### TO DO
The listing below should be printed exactly, every line of it. Skip the pictures.

### DATA SEGMENT
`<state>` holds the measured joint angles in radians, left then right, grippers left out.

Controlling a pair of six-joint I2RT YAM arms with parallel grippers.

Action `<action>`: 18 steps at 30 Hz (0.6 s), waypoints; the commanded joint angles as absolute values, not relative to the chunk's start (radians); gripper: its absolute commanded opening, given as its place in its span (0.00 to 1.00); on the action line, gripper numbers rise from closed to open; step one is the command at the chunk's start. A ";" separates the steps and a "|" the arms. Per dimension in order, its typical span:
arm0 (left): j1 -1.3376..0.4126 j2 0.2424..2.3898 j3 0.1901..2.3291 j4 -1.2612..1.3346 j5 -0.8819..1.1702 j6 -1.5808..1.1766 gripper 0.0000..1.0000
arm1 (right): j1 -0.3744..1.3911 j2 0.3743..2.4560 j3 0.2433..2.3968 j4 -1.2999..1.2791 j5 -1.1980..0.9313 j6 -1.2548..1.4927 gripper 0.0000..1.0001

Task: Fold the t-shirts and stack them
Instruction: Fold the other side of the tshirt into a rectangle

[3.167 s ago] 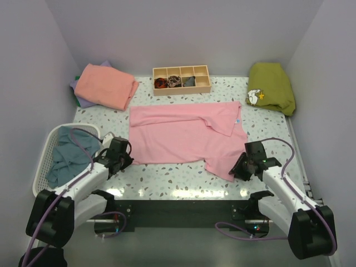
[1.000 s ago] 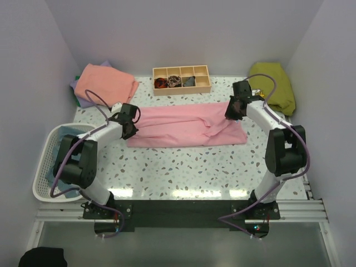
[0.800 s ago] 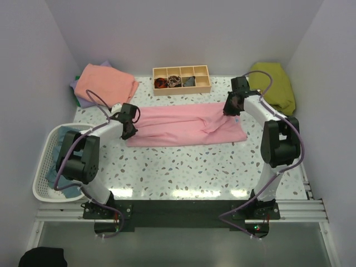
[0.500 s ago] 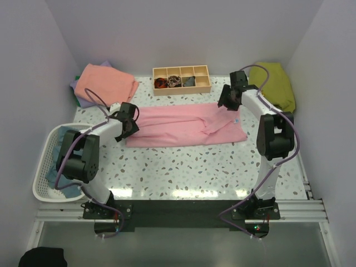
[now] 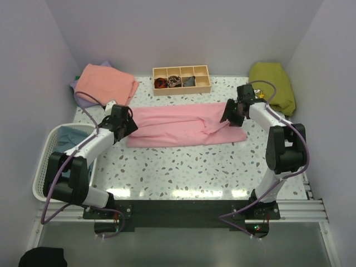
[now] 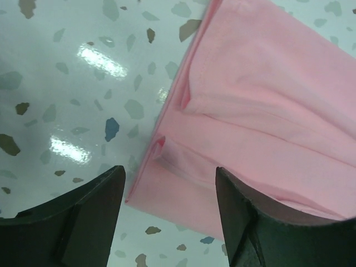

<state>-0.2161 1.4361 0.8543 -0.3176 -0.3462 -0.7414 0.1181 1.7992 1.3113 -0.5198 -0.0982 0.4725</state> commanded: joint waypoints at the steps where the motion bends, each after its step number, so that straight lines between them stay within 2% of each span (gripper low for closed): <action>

### TASK RESULT
`<state>` holds the measured joint angles in radians, left then right, grippers left out.

Controlling a pair of six-joint I2RT YAM arms with parallel grippers.

Action `<action>`: 18 steps at 30 Hz (0.6 s), waypoints; the commanded joint angles as absolute values, not relative to the chunk's start (radians); gripper: its absolute commanded opening, given as its place in its span (0.00 to 1.00); on the action line, gripper numbers rise from closed to open; step one is the command at the chunk's start. A ";" separates the steps and a "|" the arms. Per dimension in order, its typical span:
arm0 (left): j1 -1.3376..0.4126 j2 0.2424..2.3898 j3 0.1901..2.3291 j4 -1.2612..1.3346 j5 -0.8819..1.1702 j6 -1.5808..1.1766 gripper 0.0000..1.0000
arm1 (right): j1 -0.3744..1.3911 j2 0.3743..2.4560 j3 0.2433..2.3968 j4 -1.2999..1.2791 j5 -1.1980..0.9313 j6 -1.2548..1.4927 gripper 0.0000..1.0001

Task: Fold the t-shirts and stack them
Instruction: Fold the other side of the tshirt into a rectangle

[3.167 s ago] 
[1.000 s ago] 
[0.800 s ago] 
[0.500 s ago] 
[now] 
[now] 

<state>-0.2161 1.4361 0.8543 -0.3176 -0.3462 -0.7414 0.1181 1.7992 1.3113 -0.5198 -0.0982 0.4725</state> commanded: joint waypoints at the steps where the motion bends, each after its step number, so that straight lines between them stay within 2% of each span (gripper low for closed): <action>

Nothing else goes with this output.